To do
Filter the material, keeping only lines with the word "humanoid".

════════════════════

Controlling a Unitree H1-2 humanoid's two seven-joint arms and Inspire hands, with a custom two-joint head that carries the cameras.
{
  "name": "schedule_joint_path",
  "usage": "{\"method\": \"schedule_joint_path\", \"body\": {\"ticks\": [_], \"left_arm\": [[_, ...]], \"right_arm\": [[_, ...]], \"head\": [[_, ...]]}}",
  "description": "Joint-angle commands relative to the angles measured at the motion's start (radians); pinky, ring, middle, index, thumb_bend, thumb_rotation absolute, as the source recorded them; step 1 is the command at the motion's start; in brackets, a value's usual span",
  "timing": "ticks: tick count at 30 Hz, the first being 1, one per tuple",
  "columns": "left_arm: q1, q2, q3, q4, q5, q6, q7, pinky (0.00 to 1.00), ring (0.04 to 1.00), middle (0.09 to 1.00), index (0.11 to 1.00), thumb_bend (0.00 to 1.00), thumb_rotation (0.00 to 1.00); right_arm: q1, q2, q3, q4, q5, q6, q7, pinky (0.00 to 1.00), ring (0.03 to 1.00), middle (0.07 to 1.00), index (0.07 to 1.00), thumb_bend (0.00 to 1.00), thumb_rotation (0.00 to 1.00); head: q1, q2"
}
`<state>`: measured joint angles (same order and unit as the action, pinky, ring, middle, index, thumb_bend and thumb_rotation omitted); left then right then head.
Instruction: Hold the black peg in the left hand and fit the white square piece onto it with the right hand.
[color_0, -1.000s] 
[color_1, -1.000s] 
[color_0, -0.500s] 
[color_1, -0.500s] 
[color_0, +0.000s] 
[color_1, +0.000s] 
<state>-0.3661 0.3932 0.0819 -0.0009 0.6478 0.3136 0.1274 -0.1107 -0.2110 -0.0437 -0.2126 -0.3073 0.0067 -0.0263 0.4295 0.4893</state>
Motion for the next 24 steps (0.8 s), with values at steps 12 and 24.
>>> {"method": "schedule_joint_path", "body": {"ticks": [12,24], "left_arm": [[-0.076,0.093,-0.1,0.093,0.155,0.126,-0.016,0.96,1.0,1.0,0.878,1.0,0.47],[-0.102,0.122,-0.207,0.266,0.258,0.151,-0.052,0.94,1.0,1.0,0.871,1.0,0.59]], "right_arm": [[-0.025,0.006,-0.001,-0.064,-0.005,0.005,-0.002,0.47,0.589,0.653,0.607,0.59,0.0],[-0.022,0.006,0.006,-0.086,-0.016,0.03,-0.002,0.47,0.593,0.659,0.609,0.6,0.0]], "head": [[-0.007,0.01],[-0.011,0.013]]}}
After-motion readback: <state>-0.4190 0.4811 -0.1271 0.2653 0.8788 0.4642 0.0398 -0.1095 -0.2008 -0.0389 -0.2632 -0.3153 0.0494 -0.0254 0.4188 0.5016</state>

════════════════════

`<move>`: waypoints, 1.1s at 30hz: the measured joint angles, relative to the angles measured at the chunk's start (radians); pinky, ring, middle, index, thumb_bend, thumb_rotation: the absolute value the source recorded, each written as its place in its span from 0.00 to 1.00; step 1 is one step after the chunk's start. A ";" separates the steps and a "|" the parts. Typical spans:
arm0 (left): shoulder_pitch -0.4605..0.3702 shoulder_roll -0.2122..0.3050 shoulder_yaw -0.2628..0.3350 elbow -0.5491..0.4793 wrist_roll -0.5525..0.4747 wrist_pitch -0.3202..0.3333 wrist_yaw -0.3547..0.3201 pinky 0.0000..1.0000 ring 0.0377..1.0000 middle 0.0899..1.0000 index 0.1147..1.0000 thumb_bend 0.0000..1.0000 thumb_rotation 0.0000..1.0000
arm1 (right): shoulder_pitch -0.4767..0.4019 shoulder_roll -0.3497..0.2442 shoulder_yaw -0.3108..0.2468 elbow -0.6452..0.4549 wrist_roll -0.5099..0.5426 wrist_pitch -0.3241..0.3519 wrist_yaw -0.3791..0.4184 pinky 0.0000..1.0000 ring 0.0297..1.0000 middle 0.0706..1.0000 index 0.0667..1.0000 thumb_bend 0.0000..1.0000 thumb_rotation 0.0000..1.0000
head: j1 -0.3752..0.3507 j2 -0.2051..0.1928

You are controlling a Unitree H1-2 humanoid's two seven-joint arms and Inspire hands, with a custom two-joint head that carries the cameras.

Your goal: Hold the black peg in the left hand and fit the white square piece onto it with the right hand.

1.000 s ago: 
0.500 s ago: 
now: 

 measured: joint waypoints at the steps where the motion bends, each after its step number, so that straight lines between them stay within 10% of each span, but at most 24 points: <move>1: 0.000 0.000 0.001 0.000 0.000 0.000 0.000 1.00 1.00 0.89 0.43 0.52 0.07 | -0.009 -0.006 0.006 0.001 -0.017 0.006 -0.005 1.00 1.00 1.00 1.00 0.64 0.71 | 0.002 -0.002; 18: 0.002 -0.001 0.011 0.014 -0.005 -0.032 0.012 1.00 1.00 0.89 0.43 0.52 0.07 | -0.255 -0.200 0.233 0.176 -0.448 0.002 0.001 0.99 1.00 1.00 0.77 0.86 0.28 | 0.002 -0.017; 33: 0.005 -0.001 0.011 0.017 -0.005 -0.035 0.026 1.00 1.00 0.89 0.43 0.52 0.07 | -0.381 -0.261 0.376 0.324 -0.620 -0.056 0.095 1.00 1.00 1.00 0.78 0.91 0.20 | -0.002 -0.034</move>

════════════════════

Solved problem
Controlling a Unitree H1-2 humanoid's two seven-joint arms and Inspire hands, with a custom two-joint head that carries the cameras.
You are controlling a Unitree H1-2 humanoid's two seven-joint arms and Inspire hands, with a custom two-joint head that carries the cameras.

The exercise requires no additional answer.